Williams began his interview with O'Brien by reading a segment of a Washington Post report that discussed the apparent lack of empathy shown by both Secretary of Commerce Wilbur Ross and Director of the United States National Economic Council Larry Kudlow, in recent comments regarding the shutdown.
"The twin appearances underscored a tone-deafness that has become more pronounced in the Trump administration as the plight of approximately 800,000 federal workers worsens," the report read. "Trump has made no appearances at area food banks or other gathering places for furloughed workers, nor has he used the bully pulpit of his office to spotlight their basic struggles."
Williams then asked O'Brien about whether he recognized anything in Trump's recent behavior that resonated with what he saw during his research for the biography.
O'Brien responded: "Well, he is an affluent man who was born into wealth and he doesn't have an authentic connection to the struggles and the needs of average people."
"We saw that when Puerto Rico got hit by a hurricane. It took the president a long time to go to a war zone. He didn't get out to California when the wildfires were burning, and now he's shut down a government and the people who work for him are struggling and he doesn't have any real understanding or empathy with what that struggle involves," he said.
O'Brien noted that it wasn't just Ross and Kudlow who had shown a lack of understanding for unpaid government workers in recent appearances.
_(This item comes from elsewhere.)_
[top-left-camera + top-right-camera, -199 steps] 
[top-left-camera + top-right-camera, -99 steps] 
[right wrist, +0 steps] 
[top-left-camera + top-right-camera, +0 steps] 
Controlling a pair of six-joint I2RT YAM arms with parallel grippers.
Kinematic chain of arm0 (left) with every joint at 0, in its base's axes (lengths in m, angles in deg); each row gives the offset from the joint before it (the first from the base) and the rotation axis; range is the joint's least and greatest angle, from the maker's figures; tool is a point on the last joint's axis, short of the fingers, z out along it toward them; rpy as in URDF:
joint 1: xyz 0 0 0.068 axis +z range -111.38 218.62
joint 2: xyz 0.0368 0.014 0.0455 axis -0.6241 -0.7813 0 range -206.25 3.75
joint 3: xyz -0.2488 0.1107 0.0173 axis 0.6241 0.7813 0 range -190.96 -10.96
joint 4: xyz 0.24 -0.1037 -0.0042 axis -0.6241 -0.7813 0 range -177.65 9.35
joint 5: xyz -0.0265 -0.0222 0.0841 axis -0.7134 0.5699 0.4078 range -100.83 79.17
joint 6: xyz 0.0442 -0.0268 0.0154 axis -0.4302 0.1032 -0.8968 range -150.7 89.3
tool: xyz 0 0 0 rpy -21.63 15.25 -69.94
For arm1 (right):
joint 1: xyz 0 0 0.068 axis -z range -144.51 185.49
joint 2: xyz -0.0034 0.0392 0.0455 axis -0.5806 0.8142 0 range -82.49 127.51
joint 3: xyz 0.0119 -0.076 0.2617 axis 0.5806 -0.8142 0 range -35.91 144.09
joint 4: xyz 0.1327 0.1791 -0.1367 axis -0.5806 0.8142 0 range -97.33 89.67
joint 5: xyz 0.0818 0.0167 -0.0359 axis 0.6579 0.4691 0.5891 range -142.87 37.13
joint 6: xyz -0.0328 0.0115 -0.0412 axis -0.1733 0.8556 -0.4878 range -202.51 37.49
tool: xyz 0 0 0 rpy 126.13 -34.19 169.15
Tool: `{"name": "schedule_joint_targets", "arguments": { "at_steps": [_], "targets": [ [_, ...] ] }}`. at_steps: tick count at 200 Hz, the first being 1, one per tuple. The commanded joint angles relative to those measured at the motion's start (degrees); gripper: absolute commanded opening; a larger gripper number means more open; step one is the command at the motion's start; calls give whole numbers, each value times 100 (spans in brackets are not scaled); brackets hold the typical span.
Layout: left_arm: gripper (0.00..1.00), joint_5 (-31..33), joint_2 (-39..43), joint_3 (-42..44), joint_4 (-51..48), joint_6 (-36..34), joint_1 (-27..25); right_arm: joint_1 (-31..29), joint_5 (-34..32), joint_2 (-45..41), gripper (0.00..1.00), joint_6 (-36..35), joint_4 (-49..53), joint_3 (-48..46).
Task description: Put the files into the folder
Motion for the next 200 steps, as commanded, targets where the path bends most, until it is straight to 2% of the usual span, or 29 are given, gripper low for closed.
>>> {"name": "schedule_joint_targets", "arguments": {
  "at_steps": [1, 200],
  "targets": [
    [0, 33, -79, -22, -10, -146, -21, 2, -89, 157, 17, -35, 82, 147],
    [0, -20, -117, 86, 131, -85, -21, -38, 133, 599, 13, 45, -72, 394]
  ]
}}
He singled out Lara Trump—the president's daughter-in-law—who said in an interview with BOLD TV that the shutdown was "a little bit of pain" but was worth it for the future of the country.
"All three of these individuals don't really have to work for a living," O'Brien noted. "They have income coming in from things besides their jobs, and they don't now what it's like to suddenly be cut off from a job."
"And I think beyond the lack of empathy, there is also a lack of strategic sophistication—they have lost the messaging," he said. "Symbolically now, not only has Trump said as famously as he did in December, 'I'm willing to own the shutdown,' he is also being painted publicly as someone who doesn't care about the human impact of the shutdown as well, and that will live with him for a long time."